Conferma l’utilizzo di un ordigno più sofisticato del solito?
«Non posso escludere che sia stato impiegato un ordigno a carica cava e che fosse presente pure un sistema a infrarosso. Questo fatto rappresenta una sosfisticazione inusuale per la provincia di Dhi Qar. Dev’essere stato impiegato per l’occasione qualcuno abbastanza esperto, che probabilmente veniva da fuori».
Intende proveniente da un’altra provincia o da un altro Paese?
«Non possiamo escludere che l’attentato abbia richiesto l’impiego di personale terrorista non iracheno con capacità specifiche».
L’intelligence ha segnalato infiltrazioni di agenti iraniani nella provincia di Dhi Qar?
«È probabile che ci sia questo genere di infiltrazioni, ma direi che la presenza iraniana non risulta rilevante al fine dell’attentato».
La pista più attendibile porta a terroristi sunniti o sciiti?
«Si sta analizzando il linguaggio della doppia rivendicazione. Non escludiamo gli estremisti sunniti, ma in zona sono presenti anche delle schegge impazzite del movimento sciita di Moqtada Al Sadr».
I poliziotti iracheni che controllano la zona dell’attentato, come hanno fatto a non accorgersi che veniva piazzato un ordigno?
«In effetti ci siamo posti subito questo interrogativo. Abbiamo chiesto alle autorità irachene un esame attento dei turni di servizio. In particolare va analizzato come il personale abbia svolto la sua attività di controllo, durante il turno notturno e della prima mattina. Spesso segnaliamo agli iracheni che bisogna fare maggiore attenzione e per questo motivo eseguiamo ispezioni ai posti di blocco».

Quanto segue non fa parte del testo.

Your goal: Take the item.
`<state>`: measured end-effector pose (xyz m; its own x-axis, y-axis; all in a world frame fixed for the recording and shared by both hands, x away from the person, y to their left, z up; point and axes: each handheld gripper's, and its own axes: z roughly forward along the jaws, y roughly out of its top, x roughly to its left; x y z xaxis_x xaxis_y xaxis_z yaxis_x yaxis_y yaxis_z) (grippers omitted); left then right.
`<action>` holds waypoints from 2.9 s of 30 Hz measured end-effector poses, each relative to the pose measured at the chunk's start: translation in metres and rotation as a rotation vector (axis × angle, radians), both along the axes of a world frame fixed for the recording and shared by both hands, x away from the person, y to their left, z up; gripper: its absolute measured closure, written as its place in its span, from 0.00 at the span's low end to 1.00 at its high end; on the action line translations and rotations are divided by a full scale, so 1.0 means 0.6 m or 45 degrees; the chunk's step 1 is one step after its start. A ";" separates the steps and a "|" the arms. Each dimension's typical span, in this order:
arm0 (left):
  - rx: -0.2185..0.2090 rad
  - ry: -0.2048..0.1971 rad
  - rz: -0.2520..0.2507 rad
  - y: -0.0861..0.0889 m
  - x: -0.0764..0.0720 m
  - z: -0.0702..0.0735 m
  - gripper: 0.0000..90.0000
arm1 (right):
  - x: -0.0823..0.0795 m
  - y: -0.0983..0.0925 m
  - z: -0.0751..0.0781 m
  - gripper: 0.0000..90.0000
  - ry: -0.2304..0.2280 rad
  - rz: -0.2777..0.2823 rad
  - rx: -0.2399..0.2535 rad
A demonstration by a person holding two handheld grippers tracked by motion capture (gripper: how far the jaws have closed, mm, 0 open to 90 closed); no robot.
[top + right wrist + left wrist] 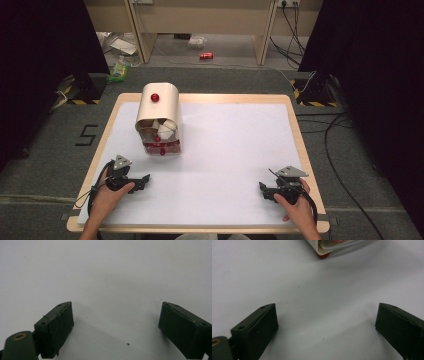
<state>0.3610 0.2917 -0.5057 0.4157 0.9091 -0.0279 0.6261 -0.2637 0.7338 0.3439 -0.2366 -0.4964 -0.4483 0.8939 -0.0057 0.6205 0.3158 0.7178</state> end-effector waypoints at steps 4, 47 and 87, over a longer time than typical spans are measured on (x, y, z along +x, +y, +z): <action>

Perché un attacco letale adesso, dopo che è stato annunciato il ritiro del contingente entro la fine dell’anno?
«È un po’ strano, ma bisogna tener conto dell’effervescenza locale per la crisi di governo irachena, che ha visto il cambio del candidato premier da Ibrahim Al Jaafari (molto disponibile nei confronti degli esremisti di Sadr, nda) a Jawad Al Maliki (che vuole sciogliere le milizie, nda).

Inoltre le autorità della provincia di Dhi Qar sono molto vicine agli italiani e questo fatto viene visto con fastidio da chi punta alla destabilizzazione. Infine da queste parti stanno molto attenti a quello che succede a casa nostra, compresi i risultati delle elezioni».